* Exercise requirements: Take each line of the listing that has the string "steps" and report it.

=== Provided data ===

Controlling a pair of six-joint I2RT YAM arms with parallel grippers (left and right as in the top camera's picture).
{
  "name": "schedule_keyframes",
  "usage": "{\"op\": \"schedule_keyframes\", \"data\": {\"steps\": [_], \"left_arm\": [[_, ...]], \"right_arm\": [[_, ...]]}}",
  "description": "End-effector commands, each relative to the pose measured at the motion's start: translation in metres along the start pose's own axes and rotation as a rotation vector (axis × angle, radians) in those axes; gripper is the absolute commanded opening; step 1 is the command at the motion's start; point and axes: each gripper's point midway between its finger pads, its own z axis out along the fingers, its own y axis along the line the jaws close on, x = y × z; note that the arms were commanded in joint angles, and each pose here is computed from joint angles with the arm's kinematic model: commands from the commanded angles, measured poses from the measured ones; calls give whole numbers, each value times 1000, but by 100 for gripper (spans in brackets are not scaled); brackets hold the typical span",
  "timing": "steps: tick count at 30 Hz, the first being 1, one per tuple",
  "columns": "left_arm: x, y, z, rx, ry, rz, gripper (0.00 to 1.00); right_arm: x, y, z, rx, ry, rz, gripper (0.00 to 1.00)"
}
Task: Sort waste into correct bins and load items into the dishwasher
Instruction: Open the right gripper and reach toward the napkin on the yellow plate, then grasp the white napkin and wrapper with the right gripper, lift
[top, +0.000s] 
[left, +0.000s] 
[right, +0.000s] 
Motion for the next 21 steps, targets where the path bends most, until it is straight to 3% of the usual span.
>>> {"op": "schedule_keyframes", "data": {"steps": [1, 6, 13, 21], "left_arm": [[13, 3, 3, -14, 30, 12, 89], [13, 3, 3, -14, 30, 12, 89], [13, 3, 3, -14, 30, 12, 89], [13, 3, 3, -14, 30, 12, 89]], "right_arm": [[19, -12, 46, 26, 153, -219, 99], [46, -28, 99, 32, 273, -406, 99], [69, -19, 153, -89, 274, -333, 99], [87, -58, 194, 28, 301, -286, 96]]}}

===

* Output for this task:
  "usage": "{\"op\": \"schedule_keyframes\", \"data\": {\"steps\": [_], \"left_arm\": [[_, ...]], \"right_arm\": [[_, ...]]}}",
  "timing": "steps: tick count at 30 Hz, the first being 1, one per tuple",
Motion for the next 21 steps, targets where the path bends most, until it is straight to 3% of the usual span.
>>> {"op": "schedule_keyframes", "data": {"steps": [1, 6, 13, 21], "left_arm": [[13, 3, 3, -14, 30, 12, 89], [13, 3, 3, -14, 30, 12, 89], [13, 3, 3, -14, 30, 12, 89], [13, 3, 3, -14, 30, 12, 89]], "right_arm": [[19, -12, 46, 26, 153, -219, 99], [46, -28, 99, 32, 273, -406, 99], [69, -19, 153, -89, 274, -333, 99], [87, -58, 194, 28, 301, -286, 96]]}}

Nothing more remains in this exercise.